Un museo vivo è, quindi, un centro di ricerca e di innovazione che riesce ad affezionare attorno a sé una comunità motivata dalla qualità e dalla specificità dei suoi settori di investimento. Quando questo paradigma vive, fa tendenza e arriva anche il pubblico di massa dei turisti.
L’utilizzo della comunicazione digitale e della condivisione di progetti online è stato cruciale, ma è parso altresì evidente che la fruizione fisica delle opere, degli ambienti, delle architetture non è in alcun modo sostituibile. Come possono essere integrate al meglio questi due livelli in modo che le specificità del digitale siano sfruttate come una ulteriore proposta museale?
Per fortuna è apparso evidente come fine ultimo di un museo sia la contemplazione reale delle opere nel loro spazio fisico. Si tratta, per noi operatori del settore, di una premessa e non di un corollario. Nella mia esperienza al Louvre di Abu Dhabi abbiamo lavorato molto sulle problematiche implicate dalla mediazione digitale, sul fatto che schermi luminosi con immagini in movimento distraggono inconsapevolmente l’occhio e impediscono la creazione di quel dialogo percettivo che caratterizza invece le modalità di fruizione pre-contemporanee. Una pala d’altare richiede una tensione totale per essere compresa e apprezzata. In essa, a pensarci bene, è supposto apparire Dio.
Come potrebbe sopravvivere alla potenza visiva di app, tablet e altri dispositivi che contraddicono alla mistica contemplazione che l’alterità di un’opera del passato implica? È necessaria dunque attenzione se vogliamo che i nostri musei siano luoghi di comprensione e non di fraintendimento culturale. Il che significa attribuire a ogni mezzo il suo luogo: in Pilotta, per esempio, abbiamo creato un tavolo interattivo in cui è possibile navigare nelle collezioni e accedere – grazie a immagini di alta definizione – a tutti i contenuti scientifici in maniera ludica e spettacolare. Esso si trova in una sala a parte, però, e non nello stesso spazio degli originali.
Il governo sembra un essersi un po’ dimenticato delle istituzioni e dei professionisti del mondo dell’arte nonché degli artisti. L’attenzione è sempre parsa più rivolta al mondo dello spettacolo. Lei ritiene che si sia fatto abbastanza per aiutare anche il complesso e variegato panorama museale e i relativi lavoratori?

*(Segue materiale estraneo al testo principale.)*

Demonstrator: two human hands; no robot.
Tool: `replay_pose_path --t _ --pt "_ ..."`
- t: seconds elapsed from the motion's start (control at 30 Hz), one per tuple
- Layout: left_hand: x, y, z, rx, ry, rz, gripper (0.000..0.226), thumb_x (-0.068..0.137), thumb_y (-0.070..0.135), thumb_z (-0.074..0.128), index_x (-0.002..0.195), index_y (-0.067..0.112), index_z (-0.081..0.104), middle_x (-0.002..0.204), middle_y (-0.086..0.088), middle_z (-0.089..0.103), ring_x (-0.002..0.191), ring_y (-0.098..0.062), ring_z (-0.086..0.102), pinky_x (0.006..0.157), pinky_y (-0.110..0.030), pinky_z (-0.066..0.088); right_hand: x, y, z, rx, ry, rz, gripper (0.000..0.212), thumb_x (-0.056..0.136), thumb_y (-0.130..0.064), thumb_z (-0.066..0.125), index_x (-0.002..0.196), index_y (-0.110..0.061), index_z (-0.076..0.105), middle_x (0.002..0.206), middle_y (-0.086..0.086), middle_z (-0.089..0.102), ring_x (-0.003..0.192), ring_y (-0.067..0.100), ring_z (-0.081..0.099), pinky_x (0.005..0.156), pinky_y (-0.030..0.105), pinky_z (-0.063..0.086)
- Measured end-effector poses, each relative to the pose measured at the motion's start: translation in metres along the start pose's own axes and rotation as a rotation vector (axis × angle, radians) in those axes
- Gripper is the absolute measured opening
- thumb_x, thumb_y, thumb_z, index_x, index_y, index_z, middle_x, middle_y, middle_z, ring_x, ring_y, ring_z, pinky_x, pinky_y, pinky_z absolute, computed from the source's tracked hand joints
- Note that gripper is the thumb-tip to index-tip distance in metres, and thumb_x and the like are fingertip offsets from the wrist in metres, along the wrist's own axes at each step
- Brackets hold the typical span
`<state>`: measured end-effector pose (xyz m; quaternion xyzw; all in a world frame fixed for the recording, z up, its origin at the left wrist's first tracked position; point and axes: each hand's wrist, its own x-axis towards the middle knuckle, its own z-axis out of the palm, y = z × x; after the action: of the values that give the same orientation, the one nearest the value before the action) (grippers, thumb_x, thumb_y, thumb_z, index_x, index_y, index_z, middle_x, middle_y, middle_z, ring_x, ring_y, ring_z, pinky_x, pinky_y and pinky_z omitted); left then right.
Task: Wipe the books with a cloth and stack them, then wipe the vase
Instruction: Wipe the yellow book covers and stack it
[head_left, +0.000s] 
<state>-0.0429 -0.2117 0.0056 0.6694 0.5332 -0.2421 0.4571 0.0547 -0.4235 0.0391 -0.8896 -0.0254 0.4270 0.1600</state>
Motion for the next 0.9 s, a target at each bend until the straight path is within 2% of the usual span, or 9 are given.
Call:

Dalle voci che mi giungono stanno per essere stanziati fondi consistenti per i musei. È anche normale che si sia intervenuto innanzitutto a difesa dei lavoratori dello spettacolo perché lì erano in gioco esistenze di persone che già vivono nella precarietà. Quello che serve ai musei, tuttavia, è maggiore personale, più flessibilità nella modulazione dei servizi e degli orari di apertura. Più custodi, più investimenti in acquisizioni e ricerca, e forme più specialistiche di formazione professionale.